--- START ---
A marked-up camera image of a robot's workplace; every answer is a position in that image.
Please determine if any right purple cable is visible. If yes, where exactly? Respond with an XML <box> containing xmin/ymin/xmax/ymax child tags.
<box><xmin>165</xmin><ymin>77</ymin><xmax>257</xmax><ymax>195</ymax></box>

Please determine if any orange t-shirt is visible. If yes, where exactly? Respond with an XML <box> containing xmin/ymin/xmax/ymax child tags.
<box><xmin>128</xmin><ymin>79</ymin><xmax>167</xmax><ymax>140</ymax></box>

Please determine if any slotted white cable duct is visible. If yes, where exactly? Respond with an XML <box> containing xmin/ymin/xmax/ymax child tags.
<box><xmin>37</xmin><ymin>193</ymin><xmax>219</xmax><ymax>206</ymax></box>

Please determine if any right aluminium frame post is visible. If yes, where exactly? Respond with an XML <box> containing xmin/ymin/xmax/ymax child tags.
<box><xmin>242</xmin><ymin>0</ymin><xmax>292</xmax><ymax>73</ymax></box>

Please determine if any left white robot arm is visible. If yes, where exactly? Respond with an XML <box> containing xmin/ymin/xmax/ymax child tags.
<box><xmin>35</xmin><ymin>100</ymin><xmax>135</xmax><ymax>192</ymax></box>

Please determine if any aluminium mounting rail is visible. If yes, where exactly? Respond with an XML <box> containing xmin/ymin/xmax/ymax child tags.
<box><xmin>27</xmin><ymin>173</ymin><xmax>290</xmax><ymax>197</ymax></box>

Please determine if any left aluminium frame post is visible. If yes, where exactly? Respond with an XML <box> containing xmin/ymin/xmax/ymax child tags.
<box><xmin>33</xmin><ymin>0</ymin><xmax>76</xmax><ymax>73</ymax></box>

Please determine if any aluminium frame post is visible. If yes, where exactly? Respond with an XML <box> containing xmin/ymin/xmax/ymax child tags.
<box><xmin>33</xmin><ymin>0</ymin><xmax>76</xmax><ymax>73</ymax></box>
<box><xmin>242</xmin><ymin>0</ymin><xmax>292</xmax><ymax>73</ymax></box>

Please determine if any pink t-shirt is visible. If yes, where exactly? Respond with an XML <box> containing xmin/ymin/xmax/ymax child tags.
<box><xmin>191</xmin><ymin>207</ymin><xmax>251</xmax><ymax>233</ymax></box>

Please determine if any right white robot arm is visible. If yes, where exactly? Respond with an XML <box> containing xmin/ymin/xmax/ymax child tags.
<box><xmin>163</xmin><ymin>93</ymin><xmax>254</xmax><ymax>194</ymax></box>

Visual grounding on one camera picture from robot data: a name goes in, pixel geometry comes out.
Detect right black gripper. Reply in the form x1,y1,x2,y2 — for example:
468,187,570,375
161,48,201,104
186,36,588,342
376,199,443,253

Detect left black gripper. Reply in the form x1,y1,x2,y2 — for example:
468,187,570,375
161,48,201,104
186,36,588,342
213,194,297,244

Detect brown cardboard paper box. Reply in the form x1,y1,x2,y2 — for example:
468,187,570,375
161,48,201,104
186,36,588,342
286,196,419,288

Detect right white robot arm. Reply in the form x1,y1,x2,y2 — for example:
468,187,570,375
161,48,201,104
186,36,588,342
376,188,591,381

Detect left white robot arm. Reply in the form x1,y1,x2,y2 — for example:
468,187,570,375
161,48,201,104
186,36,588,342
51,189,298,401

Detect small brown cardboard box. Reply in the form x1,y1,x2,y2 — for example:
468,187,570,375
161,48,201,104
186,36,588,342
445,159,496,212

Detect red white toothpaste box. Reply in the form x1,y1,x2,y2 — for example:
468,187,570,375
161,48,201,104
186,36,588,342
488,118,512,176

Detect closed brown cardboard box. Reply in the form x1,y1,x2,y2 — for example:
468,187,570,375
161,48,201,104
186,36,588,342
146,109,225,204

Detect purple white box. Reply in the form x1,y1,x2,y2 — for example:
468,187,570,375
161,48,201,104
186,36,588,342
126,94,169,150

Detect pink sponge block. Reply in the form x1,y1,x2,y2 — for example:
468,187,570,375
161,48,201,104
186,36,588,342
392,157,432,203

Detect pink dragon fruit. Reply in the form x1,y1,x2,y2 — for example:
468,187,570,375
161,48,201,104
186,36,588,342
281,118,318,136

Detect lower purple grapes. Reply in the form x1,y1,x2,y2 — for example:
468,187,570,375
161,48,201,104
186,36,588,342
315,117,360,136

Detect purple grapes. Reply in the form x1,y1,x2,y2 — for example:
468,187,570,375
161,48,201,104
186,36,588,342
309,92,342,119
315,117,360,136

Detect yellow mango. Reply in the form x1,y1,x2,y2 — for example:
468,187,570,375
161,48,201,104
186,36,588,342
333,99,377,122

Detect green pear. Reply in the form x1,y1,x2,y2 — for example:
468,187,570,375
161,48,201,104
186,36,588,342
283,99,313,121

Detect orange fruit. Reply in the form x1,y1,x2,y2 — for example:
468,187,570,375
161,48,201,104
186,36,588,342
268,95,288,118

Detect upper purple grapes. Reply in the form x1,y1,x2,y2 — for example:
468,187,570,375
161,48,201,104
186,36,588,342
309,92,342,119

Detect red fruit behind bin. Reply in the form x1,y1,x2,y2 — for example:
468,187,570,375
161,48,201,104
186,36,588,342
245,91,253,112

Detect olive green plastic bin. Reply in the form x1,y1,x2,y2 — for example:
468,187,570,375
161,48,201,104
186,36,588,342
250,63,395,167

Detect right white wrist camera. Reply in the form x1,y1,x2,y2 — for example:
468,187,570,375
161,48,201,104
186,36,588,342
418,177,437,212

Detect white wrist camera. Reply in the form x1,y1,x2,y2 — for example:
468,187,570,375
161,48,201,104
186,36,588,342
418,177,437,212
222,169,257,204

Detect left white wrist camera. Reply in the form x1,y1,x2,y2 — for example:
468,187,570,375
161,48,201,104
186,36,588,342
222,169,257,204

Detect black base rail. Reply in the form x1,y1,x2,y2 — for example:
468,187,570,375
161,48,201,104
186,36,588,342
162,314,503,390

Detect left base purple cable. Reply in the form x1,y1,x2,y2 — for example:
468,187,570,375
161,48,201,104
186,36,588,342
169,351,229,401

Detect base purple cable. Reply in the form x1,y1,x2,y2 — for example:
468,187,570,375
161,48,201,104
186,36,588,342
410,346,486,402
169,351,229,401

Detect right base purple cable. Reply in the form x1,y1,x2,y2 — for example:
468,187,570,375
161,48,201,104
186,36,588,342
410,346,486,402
--- END ---
_Exercise goal_
All lines in the records above with "tags" need to be found and copied.

_Solved exercise_
Please determine if any right purple cable is visible. If yes, where exactly? Respond with an XML <box> containing xmin/ymin/xmax/ymax child tags.
Please determine if any orange t-shirt is visible. If yes, where exactly? Respond with an XML <box> containing xmin/ymin/xmax/ymax child tags.
Please determine if any slotted white cable duct is visible. If yes, where exactly? Respond with an XML <box> containing xmin/ymin/xmax/ymax child tags.
Please determine if any right aluminium frame post is visible. If yes, where exactly? Respond with an XML <box> containing xmin/ymin/xmax/ymax child tags.
Please determine if any left white robot arm is visible. If yes, where exactly? Respond with an XML <box> containing xmin/ymin/xmax/ymax child tags.
Please determine if any aluminium mounting rail is visible. If yes, where exactly? Respond with an XML <box> containing xmin/ymin/xmax/ymax child tags.
Please determine if any left aluminium frame post is visible. If yes, where exactly? Respond with an XML <box> containing xmin/ymin/xmax/ymax child tags.
Please determine if any aluminium frame post is visible. If yes, where exactly? Respond with an XML <box> containing xmin/ymin/xmax/ymax child tags.
Please determine if any pink t-shirt is visible. If yes, where exactly? Respond with an XML <box> containing xmin/ymin/xmax/ymax child tags.
Please determine if any right white robot arm is visible. If yes, where exactly? Respond with an XML <box> containing xmin/ymin/xmax/ymax child tags.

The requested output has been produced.